Secretary of State Condoleezza Rice on Thursday dismissed as "ludicrous" Russian concerns that Washington's plans to deploy anti-missile defenses in Europe would endanger Moscow's nuclear arsenal.

A flurry of high-level talks in recent weeks has failed to soften Russia's public opposition to the U.S. plan to install radar scanners in the Czech Republic and 10 interceptor missiles in Poland.

Washington says the deployment is aimed at protecting Europe and North America from a growing threat of missile strike by North Korea, Iran or others in the Middle East. Moscow says those countries do not pose an immediate threat, and claims the U.S. plan aims to target Russia's strategic missile arsenal.

"Let's be real about this and realistic about this. The idea that somehow 10 interceptors and a few radars in Eastern Europe are going to threaten the Soviet strategic deterrent is purely ludicrous and everybody knows it," Rice told reporters ahead of NATO talks with Russia's foreign minister.

"The Russians have thousands of warheads. The idea that you can somehow stop the Russian strategic nuclear deterrent with a few interceptors just doesn't make sense."

The missile debate was expected to dominate two days of talks among NATO foreign ministers, who also will focus on efforts to back up the alliance's military mission in Afghanistan, and a split between Russia and Western powers over the future of Kosovo.

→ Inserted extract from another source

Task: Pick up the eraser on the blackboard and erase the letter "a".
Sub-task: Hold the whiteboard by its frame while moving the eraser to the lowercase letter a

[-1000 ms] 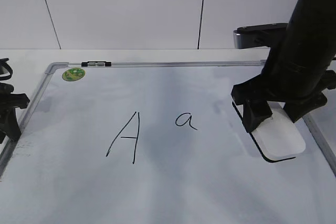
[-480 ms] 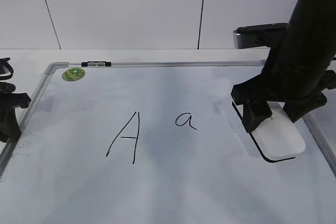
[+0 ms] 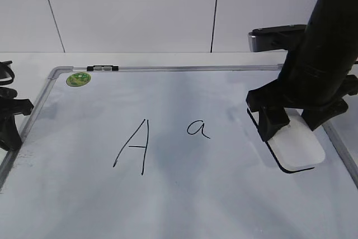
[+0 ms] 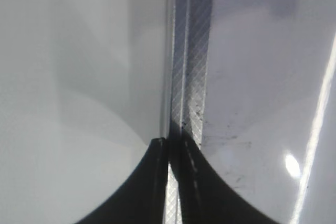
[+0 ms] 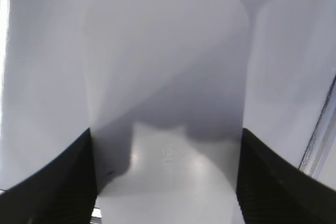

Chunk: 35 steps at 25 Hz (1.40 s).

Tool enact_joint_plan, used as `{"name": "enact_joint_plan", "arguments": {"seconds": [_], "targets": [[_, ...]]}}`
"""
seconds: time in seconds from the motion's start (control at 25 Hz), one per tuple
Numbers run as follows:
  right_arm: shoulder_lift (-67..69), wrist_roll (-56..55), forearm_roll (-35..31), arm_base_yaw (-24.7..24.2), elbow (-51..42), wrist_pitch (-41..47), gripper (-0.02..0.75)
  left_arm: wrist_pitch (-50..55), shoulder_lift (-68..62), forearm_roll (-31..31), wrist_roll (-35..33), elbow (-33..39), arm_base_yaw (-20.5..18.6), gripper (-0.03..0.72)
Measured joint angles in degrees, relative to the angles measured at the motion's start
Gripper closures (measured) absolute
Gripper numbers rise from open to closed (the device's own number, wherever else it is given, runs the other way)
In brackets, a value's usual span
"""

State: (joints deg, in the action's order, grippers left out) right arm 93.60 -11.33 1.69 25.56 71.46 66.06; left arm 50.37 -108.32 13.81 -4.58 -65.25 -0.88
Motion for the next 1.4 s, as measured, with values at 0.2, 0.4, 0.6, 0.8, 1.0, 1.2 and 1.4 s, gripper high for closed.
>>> {"name": "enact_joint_plan", "arguments": {"seconds": [0.2,0.4,0.6,0.8,1.0,1.2,1.4], "targets": [[2.30,0.48,0.00,0.00,0.97,-0.22,0.186,-0.04,0.00,0.00,0.00,0.00,0.00,0.657],[8.41,1.23,-0.42,0.00,6.65,1.14,0.186,-0.04,0.00,0.03,0.00,0.00,0.00,0.657],[13.63,1.56,-0.96,0.00,12.70,2.60,0.186,-0.04,0.00,0.16,0.00,0.00,0.00,0.657],[18.26,1.56,-0.96,0.59,18.31,3.44,0.186,-0.04,0.00,0.25,-0.02,0.00,0.00,0.657],[22.23,1.56,-0.46,3.40,21.48,3.53,0.186,-0.13,0.00,0.36,-0.12,0.00,0.00,0.657],[25.52,1.67,-0.33,4.63,22.66,3.65,0.186,-0.13,0.00,0.45,-0.12,0.00,0.00,0.657],[27.15,1.67,-0.09,4.73,22.85,3.65,0.186,-0.13,0.00,0.45,-0.12,0.00,0.00,0.657]]}}
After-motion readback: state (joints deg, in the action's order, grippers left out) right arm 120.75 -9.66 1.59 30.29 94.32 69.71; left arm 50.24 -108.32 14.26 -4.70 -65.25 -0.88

Russian Foreign Minister Sergey Lavrov will join the talks after an opening session among the 26 NATO allies.

Rice said the U.S. would continue efforts to "demystify" the plan for the Russians by pushing an offer to cooperate with Moscow by sharing data and technology. She insisted that Russia, Europe and the United States shared a common threat from the risk of Iran developing long-range ballistic missiles.

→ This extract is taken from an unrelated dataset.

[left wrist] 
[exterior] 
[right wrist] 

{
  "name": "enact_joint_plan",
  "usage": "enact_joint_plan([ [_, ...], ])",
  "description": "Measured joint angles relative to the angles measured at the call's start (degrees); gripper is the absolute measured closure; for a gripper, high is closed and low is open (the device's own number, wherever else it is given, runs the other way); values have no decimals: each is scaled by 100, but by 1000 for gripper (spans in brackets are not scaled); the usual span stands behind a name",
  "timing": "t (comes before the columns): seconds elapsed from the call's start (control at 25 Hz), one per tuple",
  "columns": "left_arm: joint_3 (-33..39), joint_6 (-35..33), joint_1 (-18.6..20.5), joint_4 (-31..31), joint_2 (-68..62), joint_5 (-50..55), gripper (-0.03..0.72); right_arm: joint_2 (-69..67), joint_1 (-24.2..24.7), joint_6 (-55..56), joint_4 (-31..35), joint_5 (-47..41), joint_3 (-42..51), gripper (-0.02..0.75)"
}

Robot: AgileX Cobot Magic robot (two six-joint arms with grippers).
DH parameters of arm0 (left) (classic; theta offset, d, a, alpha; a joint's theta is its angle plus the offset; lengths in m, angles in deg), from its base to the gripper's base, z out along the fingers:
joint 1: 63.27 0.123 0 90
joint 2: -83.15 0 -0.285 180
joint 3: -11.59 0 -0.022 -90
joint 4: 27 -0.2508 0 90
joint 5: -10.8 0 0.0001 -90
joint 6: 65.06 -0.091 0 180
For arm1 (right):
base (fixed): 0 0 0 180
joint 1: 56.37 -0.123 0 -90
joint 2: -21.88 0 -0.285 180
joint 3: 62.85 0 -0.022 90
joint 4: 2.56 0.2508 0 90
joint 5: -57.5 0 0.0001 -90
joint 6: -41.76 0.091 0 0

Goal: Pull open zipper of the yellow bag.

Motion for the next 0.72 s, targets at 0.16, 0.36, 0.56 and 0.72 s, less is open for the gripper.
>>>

"We are very happy to continue this dialogue, but we have to continue it on the basis of a realist assessment of what we are proposing, not one that is grounded somehow in the 80s," she told a brief news conference with her Norwegian counterpart, Jonas Gahr Stoere.

Russian officials and generals have revived Cold War language in criticizing the American plan, threatening to target the installations in Eastern Europe. The rhetoric has unnerved some in Western Europe, who fear the negative impact on relations with the Kremlin may outweigh any benefits of the missile shield.

Stoere said he needed to hear more from the Americans. "I remain to be convinced about the nature of the threats and the way to respond to them," he told reporters after his meeting with Rice.

However, NATO diplomats said there was growing support for the U.S. plans among European governments.

Ministers should get a report on Iran's nuclear stance from EU foreign policy chief Javier Solana, after his talks with Iran's chief negotiator, Ali Larijani. The two met Wednesday and planned more discussions Thursday aimed at breaking the deadlock over Tehran's defiance of a U.N. demand for a freeze on uranium enrichment.

If Iran complies, Rice said the White House "is prepared to reverse 27 years of American policy and sit down face-to-face with the Iranians, with our allies, to talk about how Iran can have civil nuclear power."

On Afghanistan, Rice is likely to restate U.S. concerns about the refusal of some NATO allies to send troops to the frontline provinces in the south, where Canadian, British and U.S. troops are leading the fight against the Taliban. NATO ministers are expected to discuss plans to back up the military campaign with more political and economic support to the Afghan government.

Western allies are likely to press Lavrov to support a U.N. plan that would grant independence to Kosovo under international supervision. Russia has backed Serbia's opposition to the plan and has threatened to veto the plan. NATO fears that could leave its 17,000 peacekeepers facing the potentially violent consequences of a unilateral declaration of independence by the territory's Albanian majority.